Although cuts to any form of education may be regarded as counter-productive in a period of upheaval, it has been widely reported that the Government are looking to make savings from public expenditure on higher education in England at the forthcoming spending review. The Higher Education Policy Institute is therefore publishing some new modelling commissioned from London Economics on various changes to student loans that have been proposed.

The results are being published as No easy answers: English student finance and the spending review (HEPI Policy Note 31). This considers some alternative parameters for English student loans, including: removing real interest rates; an increase in the repayment period from 30 years to 35 years; and reducing the repayment threshold to a little under £20,000. The first of these options would increase the cost to Government while the other two would reduce it.

Nick Hillman, the Director of the Higher Education Policy Institute and the author of the paper, said:

It makes little sense to spend less on education during a time of crisis. There are strong arguments, for example, to spend more on higher education when the labour market is changing so fast, when the number of 18-year olds is growing and when the amount that institutions receive to educate each student has been eroded by inflation.

If, however, policymakers have higher education in their sights for the spending review, then some ways to save money will be more damaging than others.

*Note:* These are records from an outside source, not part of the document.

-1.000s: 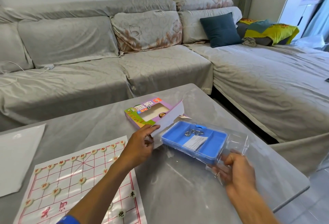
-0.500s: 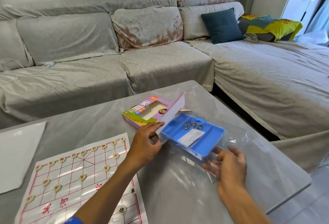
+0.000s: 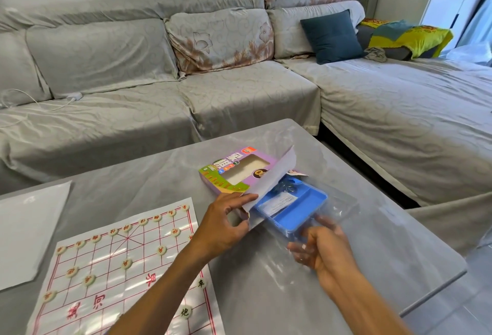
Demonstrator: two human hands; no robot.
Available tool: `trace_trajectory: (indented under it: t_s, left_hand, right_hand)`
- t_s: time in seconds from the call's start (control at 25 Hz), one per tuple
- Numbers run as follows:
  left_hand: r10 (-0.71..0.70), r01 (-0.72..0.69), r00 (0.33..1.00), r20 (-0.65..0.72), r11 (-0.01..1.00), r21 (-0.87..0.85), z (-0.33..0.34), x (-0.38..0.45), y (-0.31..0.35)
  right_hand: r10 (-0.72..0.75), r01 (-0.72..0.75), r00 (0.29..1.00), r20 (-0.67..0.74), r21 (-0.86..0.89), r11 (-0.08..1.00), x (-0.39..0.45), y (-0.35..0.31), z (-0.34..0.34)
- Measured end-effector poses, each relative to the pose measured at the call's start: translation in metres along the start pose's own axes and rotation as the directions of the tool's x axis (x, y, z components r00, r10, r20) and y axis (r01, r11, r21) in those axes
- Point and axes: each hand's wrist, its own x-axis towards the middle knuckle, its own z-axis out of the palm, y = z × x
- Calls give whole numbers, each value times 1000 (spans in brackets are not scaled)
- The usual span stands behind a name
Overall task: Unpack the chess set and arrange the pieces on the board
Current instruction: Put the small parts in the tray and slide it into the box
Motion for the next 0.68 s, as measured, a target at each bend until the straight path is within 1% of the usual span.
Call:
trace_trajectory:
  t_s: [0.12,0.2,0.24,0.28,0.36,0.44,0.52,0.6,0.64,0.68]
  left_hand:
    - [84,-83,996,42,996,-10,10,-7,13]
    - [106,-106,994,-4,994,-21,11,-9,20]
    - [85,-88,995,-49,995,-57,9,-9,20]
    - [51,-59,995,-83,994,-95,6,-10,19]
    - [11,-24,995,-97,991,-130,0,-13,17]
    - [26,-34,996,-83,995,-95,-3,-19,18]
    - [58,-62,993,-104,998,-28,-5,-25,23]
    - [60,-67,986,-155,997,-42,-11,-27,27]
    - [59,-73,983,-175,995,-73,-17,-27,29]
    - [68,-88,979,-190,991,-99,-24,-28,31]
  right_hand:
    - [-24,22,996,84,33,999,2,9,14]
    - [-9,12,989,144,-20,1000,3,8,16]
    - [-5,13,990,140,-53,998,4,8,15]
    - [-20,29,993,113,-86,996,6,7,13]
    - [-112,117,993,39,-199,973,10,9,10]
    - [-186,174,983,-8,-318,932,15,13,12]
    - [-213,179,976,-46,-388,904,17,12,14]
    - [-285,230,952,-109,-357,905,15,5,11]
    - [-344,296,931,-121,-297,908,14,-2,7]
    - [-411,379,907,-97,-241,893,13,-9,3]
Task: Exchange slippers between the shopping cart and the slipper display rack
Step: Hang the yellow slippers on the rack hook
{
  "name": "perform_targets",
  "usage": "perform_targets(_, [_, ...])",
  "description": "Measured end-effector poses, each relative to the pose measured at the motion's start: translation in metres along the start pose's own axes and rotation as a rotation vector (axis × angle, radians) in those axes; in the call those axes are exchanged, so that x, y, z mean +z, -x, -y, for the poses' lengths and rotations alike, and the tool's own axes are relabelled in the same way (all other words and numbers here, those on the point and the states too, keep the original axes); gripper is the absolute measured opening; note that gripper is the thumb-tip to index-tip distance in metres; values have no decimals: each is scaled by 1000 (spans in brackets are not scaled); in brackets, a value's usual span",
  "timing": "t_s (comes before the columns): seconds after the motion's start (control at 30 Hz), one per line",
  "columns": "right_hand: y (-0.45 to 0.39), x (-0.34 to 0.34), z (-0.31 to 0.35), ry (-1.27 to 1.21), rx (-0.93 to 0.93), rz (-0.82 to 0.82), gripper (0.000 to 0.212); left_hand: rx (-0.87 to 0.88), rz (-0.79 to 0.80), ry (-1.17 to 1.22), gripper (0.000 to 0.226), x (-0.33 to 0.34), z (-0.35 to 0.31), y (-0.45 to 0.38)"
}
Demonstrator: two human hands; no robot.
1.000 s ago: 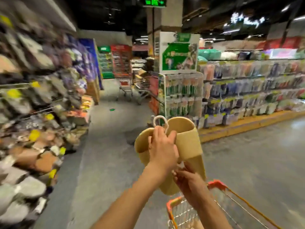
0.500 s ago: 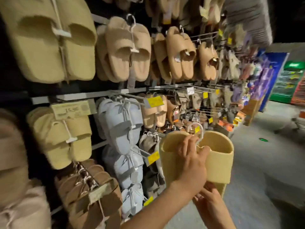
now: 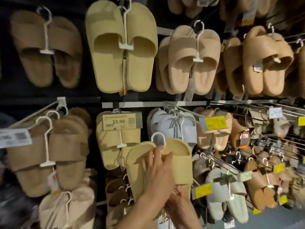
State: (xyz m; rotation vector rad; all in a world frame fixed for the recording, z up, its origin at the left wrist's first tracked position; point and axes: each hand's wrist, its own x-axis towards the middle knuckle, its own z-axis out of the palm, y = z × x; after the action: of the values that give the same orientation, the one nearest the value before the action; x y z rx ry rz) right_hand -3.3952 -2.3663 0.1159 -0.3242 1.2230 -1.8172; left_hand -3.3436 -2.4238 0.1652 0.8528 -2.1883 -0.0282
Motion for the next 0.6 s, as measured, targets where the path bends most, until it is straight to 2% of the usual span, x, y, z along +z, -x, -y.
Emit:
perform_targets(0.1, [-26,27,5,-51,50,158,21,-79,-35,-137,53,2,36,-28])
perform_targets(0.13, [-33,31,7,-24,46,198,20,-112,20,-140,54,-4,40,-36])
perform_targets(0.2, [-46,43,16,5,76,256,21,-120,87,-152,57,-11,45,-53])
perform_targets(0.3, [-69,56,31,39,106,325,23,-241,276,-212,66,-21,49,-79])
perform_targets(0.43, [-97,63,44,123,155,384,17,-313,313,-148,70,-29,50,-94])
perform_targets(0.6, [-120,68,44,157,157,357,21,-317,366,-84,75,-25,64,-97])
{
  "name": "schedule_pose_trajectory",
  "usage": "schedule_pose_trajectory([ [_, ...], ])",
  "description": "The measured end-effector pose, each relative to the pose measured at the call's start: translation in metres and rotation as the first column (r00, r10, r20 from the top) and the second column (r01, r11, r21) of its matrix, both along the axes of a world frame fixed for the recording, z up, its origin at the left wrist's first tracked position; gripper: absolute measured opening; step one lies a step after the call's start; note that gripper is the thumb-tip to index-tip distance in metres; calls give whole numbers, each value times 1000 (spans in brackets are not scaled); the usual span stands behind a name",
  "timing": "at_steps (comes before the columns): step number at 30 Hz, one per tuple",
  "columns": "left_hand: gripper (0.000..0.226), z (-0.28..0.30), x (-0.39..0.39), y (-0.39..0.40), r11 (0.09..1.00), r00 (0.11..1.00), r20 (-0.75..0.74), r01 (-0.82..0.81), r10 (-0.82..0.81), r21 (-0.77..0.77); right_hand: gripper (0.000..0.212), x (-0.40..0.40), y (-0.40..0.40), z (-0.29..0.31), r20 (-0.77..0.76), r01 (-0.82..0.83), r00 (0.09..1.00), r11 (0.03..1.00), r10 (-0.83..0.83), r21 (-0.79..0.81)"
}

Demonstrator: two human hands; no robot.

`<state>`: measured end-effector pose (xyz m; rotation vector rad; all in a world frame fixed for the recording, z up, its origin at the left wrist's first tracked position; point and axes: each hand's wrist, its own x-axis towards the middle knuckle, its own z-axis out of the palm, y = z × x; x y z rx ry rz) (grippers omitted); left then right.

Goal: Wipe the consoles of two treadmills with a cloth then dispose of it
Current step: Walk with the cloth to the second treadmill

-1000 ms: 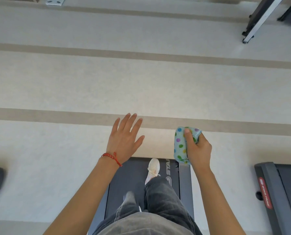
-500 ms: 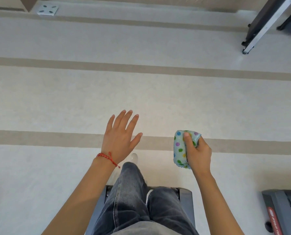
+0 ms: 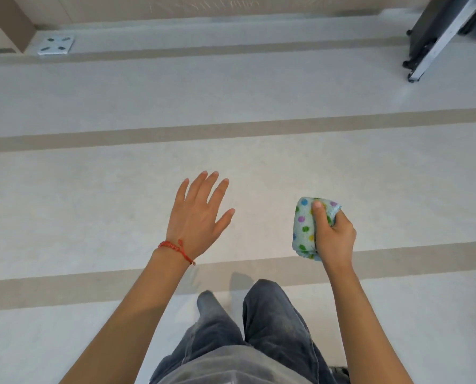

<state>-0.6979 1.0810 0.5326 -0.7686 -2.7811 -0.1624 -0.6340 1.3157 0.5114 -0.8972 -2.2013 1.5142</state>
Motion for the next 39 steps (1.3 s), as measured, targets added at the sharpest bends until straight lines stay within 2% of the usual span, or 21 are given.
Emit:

The main options are reducing student places, spending less on each student or recouping more money from graduates by changing the terms of student loans. Cutting places at a time of rising demand is particularly unwise, as is giving institutions less for teaching when their finances are already so squeezed.

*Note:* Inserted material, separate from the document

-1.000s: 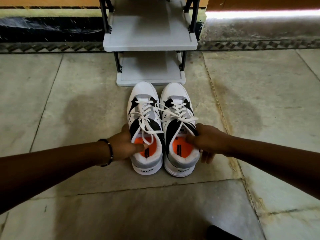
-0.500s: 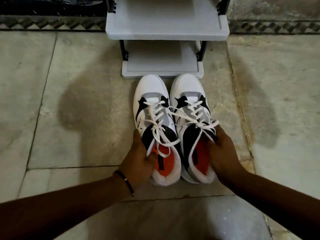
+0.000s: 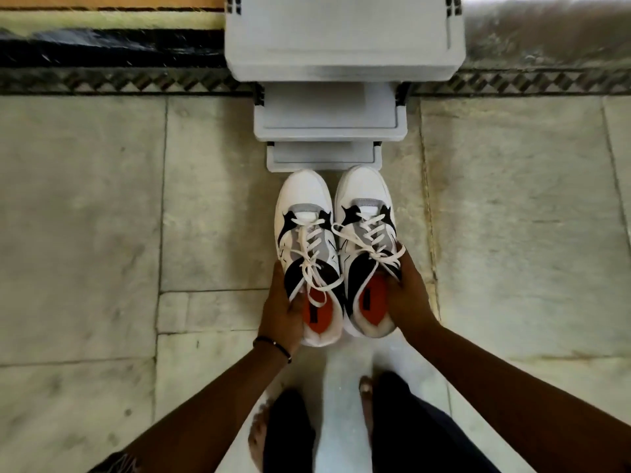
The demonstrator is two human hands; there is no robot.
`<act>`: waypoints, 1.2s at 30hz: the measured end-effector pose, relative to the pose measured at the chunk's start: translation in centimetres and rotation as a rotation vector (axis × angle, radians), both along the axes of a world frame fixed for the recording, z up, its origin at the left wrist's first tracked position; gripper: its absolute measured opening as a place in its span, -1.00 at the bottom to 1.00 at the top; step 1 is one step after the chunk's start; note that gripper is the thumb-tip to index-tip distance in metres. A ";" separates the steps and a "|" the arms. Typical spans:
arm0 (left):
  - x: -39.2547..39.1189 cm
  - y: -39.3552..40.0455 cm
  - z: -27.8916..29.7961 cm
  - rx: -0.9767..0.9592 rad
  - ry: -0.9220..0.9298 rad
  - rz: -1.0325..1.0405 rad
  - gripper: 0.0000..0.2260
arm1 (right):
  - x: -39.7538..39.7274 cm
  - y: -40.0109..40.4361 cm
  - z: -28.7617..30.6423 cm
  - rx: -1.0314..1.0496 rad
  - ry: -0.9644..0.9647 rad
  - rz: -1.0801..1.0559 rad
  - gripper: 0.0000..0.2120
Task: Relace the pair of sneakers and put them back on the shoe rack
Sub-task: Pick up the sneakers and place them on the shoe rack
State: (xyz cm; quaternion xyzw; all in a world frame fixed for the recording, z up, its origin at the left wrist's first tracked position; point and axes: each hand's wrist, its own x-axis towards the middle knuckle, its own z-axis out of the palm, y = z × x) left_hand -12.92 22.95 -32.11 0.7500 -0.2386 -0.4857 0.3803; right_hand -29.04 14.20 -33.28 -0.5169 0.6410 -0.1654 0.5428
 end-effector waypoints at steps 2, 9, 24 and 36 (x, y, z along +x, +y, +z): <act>0.5 1.3 4.6 0.008 0.019 -0.017 -0.50 | -0.2 1.3 4.8 0.020 -0.019 -0.012 -0.51; 1.2 3.7 20.3 0.041 0.026 -0.060 -0.42 | 0.1 4.5 20.7 0.023 -0.069 -0.054 -0.37; 6.2 -3.6 28.6 -0.059 -0.118 -0.084 -0.50 | 4.6 -2.3 29.3 -0.079 -0.098 -0.034 -0.48; 10.3 -19.6 24.9 -0.040 -0.193 -0.091 -0.48 | 8.8 -19.4 25.5 -0.090 -0.063 0.011 -0.48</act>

Our modelling shows some of the changes to loans that might be made instead. For example, it is possible to reduce the write-off costs by reducing the repayment threshold or extending the repayment period. Such tweaks might not be popular but they could deliver savings if politicians are determined to find them. Reducing the repayment threshold to under £20,000 raises so much it might even enable new initiatives, such as the return of maintenance grants, alongside saving money.

Different changes have different impacts on different groups and we urge policymakers who want to save money by tweaking student loans to use the next few months wisely to ensure the impact is as fair as possible.’

The total cost of English-domiciled undergraduates starting their studies in 2020/21 (plus EU students in England) is set to be around £11 billion: £5.4 billion on tuition fee loan write-offs; £4.0 billion on maintenance loan write-offs; and £1.2 billion on the residual teaching grant (paid by the Office for Students to institutions). The average debt on graduation is expected to be £47,000 and the proportion of loans written-off (the so-called RAB charge) is likely to be 54%. Around 88% of former students are expected not to repay their full loan. Male former students are set to repay around £35,000 on average and female former students around £13,000.

Abolishing the real rate of interest, which is thought by some policymakers to be a particularly unpopular feature of the current system, would have an annual cost of £1.2 billion and increase the RAB charge by seven percentage points to 61%. The impact would be regressive, helping only the best-paid graduates because others do not come close to extinguishing their loan, irrespective of interest, before the 30-year cut off. The repayments of men would fall on average by £6,400 but the repayments of women would fall by £1,300, reflecting the graduate gender pay gap.

Extending the repayment period from 30 years to 35 years would save the government / taxpayers just under £1 billion and reduce the RAB charge by four percentage points to 50%. It would have no impact on graduates with the lowest incomes, who would continue to repay nothing, nor graduates with the highest incomes, who would continue to pay off their full loan before the original 30 years were over. However, it would affect others. The Augar report recommended an even longer 10-year increase in the repayment term, as ‘we believe borrowers should continue to repay their loan for as long as they benefit; we judge this to be 40 years after study has ended.’

Reducing the repayment threshold to match the repayment threshold for pre-2012 student loans (from £26,575 to £19,390) would reduce the cost of one cohort of students by almost £3.8 billion, split by £2.2 billion less on tuition fee loan write offs and £1.6 billion less on maintenance loan write offs. People who studied under the old loan system, before £9,000 fees and loans were introduced, faced a lower repayment threshold in 2020/21 of £19,390. If this repayment threshold were extended to those who currently face the higher threshold, then the loan write-off would fall from 54% to 33%, which is roughly the expected rate when the current system was introduced. It would also reduce the proportion of former students who do not repay their entire loan from around nine-in-ten (88%) to three-quarters (76%) and halve the proportion who never repay a penny (from 33% to 16%). On average, both male and female graduates would repay around £10,000 more. It has been claimed the decision to increase the repayment threshold to its current level was poor value for money. The Augar report said: ‘We question the justification for a system which excludes so much of a borrower’s earnings from any repayment and which helps to reinforce the “no win, no pay” element in student choice.’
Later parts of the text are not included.